そして、遠隔地で使う以上、通信環境も重要です。

「山間部で圏外だった」
「ホテルの通信環境が不安定だった」

ということもあります。

長距離運行では毎回同じ場所で点呼するとは限らないため、実際に利用するエリアで通信できるかも確認しておくことをオススメします。

あわせて、

通信できなかったらどうするのか
機器が故障したら誰へ連絡するのか

なども社内で決めておきましょう。

◆自動点呼を始めるには届出も必要

必要な機器もそろった。
カメラもOK。
通信もOK。

「よし、明日から遠隔地自動点呼!」

……とできたら楽なのですが、最後に手続きがあります。

自動点呼を開始する場合は、原則として実施予定日の10日前までに、実施営業所を管轄する運輸支局等へ届出を行います

また、異常時や機器故障時の対応など、社内での運用方法もあらかじめ決めておく必要があります。

このあたりは遠隔地自動点呼だけの話ではなく、自動点呼そのものを導入するときに必要になる内容です。

「そもそも自動点呼を始めるには何をすればいい?」
「異常が出たらどうなるの?」

といった基本的な導入方法については、以前の記事で詳しく解説しています。

遠隔地自動点呼も業務前・業務後自動点呼のひとつなので、基本的な導入方法はこちらもあわせてご覧ください。


まとめ

遠隔地自動点呼は、特に長距離・宿泊運行が多い会社にとって、点呼体制を見直す選択肢のひとつです。

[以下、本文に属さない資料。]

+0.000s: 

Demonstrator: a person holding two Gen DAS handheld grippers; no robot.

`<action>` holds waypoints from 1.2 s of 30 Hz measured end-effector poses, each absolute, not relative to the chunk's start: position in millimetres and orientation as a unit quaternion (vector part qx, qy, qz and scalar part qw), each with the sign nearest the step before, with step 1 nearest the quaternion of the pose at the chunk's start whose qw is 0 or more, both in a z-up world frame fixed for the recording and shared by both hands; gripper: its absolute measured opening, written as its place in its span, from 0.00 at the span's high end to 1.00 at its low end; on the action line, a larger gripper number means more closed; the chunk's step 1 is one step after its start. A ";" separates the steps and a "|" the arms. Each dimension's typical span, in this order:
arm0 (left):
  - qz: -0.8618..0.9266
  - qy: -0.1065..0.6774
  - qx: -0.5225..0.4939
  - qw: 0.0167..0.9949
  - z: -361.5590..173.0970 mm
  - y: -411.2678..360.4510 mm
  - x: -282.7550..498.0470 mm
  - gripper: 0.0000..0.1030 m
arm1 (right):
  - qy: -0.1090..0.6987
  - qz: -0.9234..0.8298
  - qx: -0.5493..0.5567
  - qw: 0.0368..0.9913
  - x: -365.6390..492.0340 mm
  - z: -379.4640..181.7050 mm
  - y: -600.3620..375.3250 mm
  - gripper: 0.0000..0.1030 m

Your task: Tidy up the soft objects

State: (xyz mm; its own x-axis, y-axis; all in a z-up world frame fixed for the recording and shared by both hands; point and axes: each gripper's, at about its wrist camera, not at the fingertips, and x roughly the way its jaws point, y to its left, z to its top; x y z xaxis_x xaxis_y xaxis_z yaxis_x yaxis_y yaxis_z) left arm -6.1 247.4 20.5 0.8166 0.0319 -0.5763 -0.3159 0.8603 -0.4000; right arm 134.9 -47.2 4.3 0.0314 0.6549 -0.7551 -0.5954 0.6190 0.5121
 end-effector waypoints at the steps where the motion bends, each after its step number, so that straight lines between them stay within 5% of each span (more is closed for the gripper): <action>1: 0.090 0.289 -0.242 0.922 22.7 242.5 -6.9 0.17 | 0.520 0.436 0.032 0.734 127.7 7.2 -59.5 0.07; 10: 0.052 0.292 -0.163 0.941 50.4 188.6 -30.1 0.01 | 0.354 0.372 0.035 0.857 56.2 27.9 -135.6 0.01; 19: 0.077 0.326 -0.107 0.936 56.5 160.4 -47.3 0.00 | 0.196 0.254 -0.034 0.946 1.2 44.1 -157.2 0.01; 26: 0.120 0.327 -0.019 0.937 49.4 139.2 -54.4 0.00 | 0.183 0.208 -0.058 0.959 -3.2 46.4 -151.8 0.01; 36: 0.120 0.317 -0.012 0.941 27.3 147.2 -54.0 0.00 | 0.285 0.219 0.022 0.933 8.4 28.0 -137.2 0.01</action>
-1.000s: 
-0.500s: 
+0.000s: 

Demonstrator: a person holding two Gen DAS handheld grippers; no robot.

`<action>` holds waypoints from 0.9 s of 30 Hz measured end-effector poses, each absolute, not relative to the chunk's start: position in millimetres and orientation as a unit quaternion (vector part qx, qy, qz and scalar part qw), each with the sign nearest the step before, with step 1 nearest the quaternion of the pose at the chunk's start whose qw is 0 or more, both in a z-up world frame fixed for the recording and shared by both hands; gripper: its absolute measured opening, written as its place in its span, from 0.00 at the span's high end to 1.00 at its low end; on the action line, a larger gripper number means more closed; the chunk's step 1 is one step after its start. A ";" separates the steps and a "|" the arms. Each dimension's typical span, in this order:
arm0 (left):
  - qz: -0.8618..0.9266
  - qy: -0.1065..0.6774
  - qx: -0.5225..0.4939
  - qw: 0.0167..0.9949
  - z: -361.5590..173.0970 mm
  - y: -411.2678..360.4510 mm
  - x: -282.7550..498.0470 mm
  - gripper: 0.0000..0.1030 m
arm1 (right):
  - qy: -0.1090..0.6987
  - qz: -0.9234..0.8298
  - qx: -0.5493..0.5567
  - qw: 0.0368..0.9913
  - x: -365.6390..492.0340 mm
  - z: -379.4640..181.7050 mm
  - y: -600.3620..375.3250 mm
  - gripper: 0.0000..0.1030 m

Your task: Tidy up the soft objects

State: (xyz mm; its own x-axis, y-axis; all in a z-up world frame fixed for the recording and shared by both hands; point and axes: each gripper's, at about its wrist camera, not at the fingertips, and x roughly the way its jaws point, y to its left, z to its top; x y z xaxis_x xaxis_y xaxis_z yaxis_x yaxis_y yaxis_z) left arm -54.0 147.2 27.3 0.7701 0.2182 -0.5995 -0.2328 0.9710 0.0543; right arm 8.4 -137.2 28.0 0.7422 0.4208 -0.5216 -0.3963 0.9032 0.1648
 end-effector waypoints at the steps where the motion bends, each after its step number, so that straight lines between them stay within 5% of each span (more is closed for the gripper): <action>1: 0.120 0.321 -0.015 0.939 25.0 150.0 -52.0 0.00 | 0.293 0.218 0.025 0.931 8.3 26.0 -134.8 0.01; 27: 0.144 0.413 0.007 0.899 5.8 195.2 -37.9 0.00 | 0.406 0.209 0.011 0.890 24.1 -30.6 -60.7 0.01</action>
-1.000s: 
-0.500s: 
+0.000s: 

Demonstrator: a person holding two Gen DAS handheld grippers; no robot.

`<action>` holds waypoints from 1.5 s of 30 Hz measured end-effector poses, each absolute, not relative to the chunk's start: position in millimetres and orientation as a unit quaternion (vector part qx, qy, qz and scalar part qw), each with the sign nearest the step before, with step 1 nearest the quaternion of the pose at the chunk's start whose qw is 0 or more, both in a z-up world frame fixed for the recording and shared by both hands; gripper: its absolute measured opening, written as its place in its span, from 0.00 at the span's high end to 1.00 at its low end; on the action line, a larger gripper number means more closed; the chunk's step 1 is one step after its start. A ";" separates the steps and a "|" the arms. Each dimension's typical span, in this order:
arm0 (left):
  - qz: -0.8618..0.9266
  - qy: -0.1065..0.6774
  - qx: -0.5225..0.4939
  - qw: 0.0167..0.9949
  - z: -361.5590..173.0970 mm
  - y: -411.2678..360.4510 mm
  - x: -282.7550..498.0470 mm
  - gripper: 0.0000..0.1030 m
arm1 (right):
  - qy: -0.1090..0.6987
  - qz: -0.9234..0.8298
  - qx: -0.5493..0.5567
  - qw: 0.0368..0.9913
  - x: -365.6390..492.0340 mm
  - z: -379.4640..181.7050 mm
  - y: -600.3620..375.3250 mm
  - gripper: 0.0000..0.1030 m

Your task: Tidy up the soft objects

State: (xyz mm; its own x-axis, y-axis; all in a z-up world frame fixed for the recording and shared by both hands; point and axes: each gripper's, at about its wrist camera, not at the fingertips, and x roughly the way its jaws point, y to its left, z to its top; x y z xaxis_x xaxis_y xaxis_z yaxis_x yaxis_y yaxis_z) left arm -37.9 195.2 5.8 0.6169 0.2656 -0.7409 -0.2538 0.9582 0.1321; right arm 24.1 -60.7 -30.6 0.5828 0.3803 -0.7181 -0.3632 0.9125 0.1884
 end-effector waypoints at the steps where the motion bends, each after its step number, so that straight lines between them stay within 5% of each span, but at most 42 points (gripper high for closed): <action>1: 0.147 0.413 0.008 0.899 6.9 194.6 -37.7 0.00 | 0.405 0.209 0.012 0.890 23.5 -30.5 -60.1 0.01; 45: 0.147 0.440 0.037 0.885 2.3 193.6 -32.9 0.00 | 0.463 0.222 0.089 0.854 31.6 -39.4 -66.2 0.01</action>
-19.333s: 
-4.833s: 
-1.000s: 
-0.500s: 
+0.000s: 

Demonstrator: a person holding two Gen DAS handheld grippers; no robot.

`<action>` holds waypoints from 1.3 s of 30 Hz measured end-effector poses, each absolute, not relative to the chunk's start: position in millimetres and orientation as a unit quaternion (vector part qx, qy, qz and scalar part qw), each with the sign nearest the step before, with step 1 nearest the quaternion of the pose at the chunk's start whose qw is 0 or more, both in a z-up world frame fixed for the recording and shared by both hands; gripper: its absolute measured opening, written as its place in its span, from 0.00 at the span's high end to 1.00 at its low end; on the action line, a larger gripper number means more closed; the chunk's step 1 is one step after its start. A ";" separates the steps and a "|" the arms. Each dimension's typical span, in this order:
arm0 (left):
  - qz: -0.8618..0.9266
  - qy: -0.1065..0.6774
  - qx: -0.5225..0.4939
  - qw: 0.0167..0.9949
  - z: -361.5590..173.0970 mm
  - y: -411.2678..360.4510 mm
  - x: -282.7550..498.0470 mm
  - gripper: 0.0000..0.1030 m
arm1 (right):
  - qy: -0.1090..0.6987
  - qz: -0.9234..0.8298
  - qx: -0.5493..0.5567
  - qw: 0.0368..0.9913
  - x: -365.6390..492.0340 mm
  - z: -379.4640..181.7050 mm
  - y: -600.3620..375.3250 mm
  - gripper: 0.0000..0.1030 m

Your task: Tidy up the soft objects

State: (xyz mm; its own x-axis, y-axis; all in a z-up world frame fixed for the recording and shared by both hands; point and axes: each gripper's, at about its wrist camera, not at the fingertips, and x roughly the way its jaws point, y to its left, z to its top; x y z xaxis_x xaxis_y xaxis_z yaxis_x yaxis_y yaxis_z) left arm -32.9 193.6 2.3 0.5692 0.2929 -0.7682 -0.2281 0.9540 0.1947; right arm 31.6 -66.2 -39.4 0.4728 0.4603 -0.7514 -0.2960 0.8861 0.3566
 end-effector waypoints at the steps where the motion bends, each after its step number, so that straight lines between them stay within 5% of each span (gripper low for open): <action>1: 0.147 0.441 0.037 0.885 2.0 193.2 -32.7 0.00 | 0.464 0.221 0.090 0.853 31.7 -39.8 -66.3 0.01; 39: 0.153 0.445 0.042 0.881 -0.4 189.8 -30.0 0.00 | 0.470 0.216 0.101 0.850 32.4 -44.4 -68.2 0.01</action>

また、2026年度は全日本トラック協会の「自動点呼機器導入促進助成事業」も実施されています。

「便利そうだけど、費用がなあ……」

という会社にとっては、こうした制度もチェックしておきたいところですね。

また、株式会社タイガーでは自動点呼や遠隔地での点呼に対応する製品を取り扱っています。

「自社の運行でも使える?」
「どの製品が合う?」

など、気になることがありましたら、お気軽にご相談ください!

点呼の仕組みはどんどん変わっていますが、全部を一気に覚える必要はありません。

正直、この記事を書いている私も、まだまだ追いかけている途中です(笑)

まずは、自社で使えそうなところからひとつずつ確認していきましょう。